An interesting finding of this review was that only three articles included a “no feedback” group (45, 52). Two of the trials investigated motor performance and were a single session design. Within the trials, participants only completed three and five repetitions of the task and neither trial found a difference between internal FOA, external FOA or no additional feedback groups. The remaining article investigated motor learning and compared external visual feedback to no additional feedback (49). Authors revealed a significant decrease in writing duration, and an improvement with spatial features of the letters for both groups, indicating no difference between additional external feedback and no feedback for motor learning in handwriting. All other multi-session trials did not include a “no feedback” control group and/or included a comparison to a TD group (which was not the focus of this review). From the findings of this review, only one multi-session intervention trial exists where a form of specific feedback is compared to no additional feedback, making it impossible to form a conclusion about the use of a specific form of feedback provided during therapeutic intervention. It appears that all participants who participate in a motor skill intervention, regardless of type of feedback or intervention completed, improved their motor performance outcomes.
Some evidence proposes that children with DCD have increased difficulty with internal feedback information (sensory perception), due to poorer acquisition, retention, and transfer under implicit conditions (unconscious automatic learning), than their traditional developing peers, which may result in less “learning by experience” (20, 44, 56).

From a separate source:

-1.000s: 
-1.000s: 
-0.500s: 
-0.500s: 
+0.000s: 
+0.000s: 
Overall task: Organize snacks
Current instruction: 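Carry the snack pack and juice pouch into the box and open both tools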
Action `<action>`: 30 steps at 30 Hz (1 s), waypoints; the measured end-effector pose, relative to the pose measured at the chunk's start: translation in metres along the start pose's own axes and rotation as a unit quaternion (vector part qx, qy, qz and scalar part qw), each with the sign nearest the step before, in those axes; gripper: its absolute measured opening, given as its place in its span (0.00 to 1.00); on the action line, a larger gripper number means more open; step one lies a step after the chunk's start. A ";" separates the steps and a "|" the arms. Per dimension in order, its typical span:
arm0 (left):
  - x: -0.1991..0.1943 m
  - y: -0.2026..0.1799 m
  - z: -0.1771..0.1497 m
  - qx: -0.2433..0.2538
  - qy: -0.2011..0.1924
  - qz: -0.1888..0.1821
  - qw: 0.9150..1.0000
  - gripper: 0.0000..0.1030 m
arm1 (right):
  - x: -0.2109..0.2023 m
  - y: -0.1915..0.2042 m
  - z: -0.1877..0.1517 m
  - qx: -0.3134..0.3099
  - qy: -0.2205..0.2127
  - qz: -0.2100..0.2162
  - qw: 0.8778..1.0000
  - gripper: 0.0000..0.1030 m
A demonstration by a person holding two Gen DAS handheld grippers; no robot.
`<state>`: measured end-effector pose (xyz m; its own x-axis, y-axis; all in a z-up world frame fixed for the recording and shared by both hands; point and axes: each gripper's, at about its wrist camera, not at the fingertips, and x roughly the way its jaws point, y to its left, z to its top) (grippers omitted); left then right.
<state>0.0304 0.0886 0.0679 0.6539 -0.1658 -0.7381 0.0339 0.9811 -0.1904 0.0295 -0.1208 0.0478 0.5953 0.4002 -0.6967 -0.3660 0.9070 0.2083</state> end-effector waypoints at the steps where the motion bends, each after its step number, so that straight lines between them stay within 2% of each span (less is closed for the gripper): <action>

One hypothesis is that due to the proposed difficulty with implicit learning (44), and potentially limited experience with motor tasks, children with DCD may benefit from a greater focus on an internal approach to encourage the automatic update of feedforward control to enhance motor skill learning outcomes (16). Contrary to this, some researchers suggest that a focus on controlling one's movements (internal feedback) may suppress the automatic update of the motor plan. Therefore it is proposed that an external method to feedback may encourage the implicit learning process by taking the focus away from specific movements of the body, therefore promoting unconscious learning (16, 57, 58). Interestingly, in a single session design, Li et al. (45) revealed that 70.97% of DCD participants in the “no feedback” group reported spontaneously adopting an internal FOA method to assist them to perform the movement, however, no differences were found in this review between internal or external FOA. No other studies that included a “no feedback” group reported on the participants approach to feedback during a task. An external approach to feedback has been shown to be more beneficial for motor learning in adults, however as this review has shown, limited and variable research exists for the DCD population. This review found very limited evidence to detect a difference between forms of feedback for motor learning or performance for children with DCD.

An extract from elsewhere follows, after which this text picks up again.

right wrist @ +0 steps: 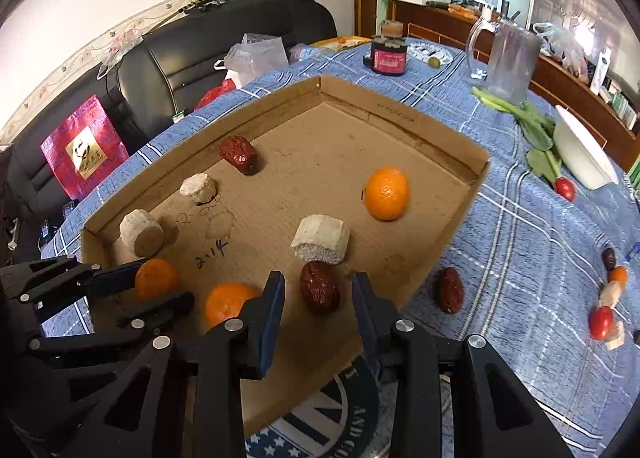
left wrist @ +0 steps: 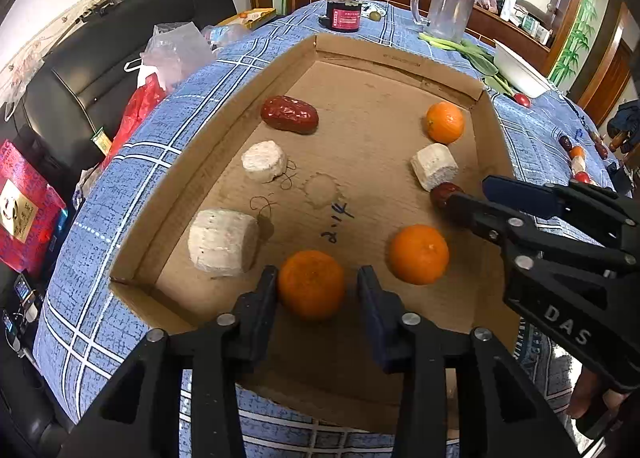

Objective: Organize fruits
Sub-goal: 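Open the right tool to release the date while the left tool releases the orange in the tray, then lift both open tools away from the tray toward the fruit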

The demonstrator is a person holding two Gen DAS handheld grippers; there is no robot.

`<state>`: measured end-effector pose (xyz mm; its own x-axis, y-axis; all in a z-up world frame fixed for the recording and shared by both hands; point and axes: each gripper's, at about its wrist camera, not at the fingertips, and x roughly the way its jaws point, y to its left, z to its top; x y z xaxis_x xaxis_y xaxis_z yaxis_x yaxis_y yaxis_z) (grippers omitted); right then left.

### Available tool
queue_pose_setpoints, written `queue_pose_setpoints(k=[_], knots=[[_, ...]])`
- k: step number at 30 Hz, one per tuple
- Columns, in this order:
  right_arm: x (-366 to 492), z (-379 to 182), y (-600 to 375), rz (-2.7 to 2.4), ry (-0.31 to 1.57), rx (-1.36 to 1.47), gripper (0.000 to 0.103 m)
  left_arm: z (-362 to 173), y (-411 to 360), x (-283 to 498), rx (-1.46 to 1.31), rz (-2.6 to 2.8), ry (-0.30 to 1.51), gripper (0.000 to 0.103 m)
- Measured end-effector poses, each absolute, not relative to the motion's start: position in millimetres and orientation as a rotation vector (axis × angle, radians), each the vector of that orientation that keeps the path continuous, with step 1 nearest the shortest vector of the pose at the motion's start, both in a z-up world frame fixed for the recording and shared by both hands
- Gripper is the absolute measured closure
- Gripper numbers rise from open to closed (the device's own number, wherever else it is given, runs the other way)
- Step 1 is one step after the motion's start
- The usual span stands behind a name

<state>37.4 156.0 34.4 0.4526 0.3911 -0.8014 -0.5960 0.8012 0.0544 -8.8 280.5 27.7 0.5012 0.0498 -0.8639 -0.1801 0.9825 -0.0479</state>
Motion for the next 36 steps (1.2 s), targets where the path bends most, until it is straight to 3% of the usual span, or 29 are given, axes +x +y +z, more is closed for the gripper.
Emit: queue_pose_setpoints(k=[7, 17, 25, 27, 36], knots=[[22.0, 49.9, 133.6, 0.607, 0.889, -0.218, 0.055, 39.0, 271.1, -16.0, -0.135, 0.147, 1.005, 0.056], [3.5, 62.0, 65.5, 0.532, 0.879, -0.133, 0.054, 64.5, 238.6, -22.6, -0.086, 0.154, 0.922, 0.048], [-5.9, 63.5, -6.2, 0.422, 0.88, -0.053, 0.054, 73.9, 184.8, -11.3, -0.037, 0.077, 0.902, 0.046], [-8.4, 62.9, -24.5, 0.39, 0.878, -0.036, 0.051, 74.3, 168.0, -7.6, -0.019, 0.054, 0.902, 0.039], [-6.8, 51.0, -128.1, 0.21, 0.903, 0.069, 0.048, 62.5, 91.6, 13.1, 0.044, -0.068, 0.948, 0.038]])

Within traditional therapeutic methods, therapists aim to provide external feedback to supplement naturally occurring task-intrinsic (sensory) information to improve the learner's motor performance, and to consequently encourage increased experience of the skill to improve motor learning. Typically, this is delivered by KOR and KOP. This review only found one article that investigated the effect of enhanced KOR on motor performance for children with DCD (53). No significant improvement with KOR was found, suggesting this additional external feedback, provided during a traditional motor skill program, did not offer benefits for motor performance beyond traditional training for children with DCD (53). This finding should be considered with care due to the limited evidence found and the methods employed in the included trial. Therapists who participated in the usual-care group, although blinded to the true outcomes of the trial, were not guided by standardized protocols, nor were their therapeutic methods collected, meaning it is highly possible additional feedback was also provided in the usual-care group. Additionally, therapists delivering the enhanced KOR were not guided by feedback schedules nor required to report the level of feedback provided. This finding is surprising, as the benefits of KOR and KOP are well documented as being beneficial for motor learning and performance in other populations, however, we did not find sufficient articles that focused on these forms of feedback for the DCD population. Additionally, no trials were found that investigated KOR and/or KOP for motor learning. More research is required, which employs standardized protocols and reporting, to investigate the influence of KOR and/or KOP for motor learning and performance for children with DCD.
Despite the importance of feedback during intervention tasks, none of the included articles reported on feedback frequency and intensity. Most articles reported the use of a feedback schedule in their methods; however, this was not explored further. Existing literature proposes the importance of feedback frequency during intervention to improve motor skills. It has been shown that for TD children, a lower frequency of feedback (33%) was more beneficial for motor skill learning on a simple task, however a higher frequency (100%) of feedback was more beneficial for a complex task (24). In children with CP, a moderate frequency of feedback (50%–62%) has been shown to be more beneficial during tasks, however, this may be largely influenced by task complexity and individual preferences (23). These findings appear consistent with children with DCD, where more feedback and repetitive practice may be required to achieve similar motor skill outcomes as their typically developing peers, and that task type and complexity may significantly alter acquisition and retention of motor skills (13, 14, 25). Additionally, literature suggests self-controlled feedback scheduling may be a good way to facilitate improved motor learning across all age groups, including in children (59, 60). Surprisingly, this review did not find any articles that reported on these forms of feedback scheduling for children with DCD. Articles included in this review did not have adequate reporting of feedback frequency to determine its effect on motor learning or performance for children with DCD and is an important consideration for future trials.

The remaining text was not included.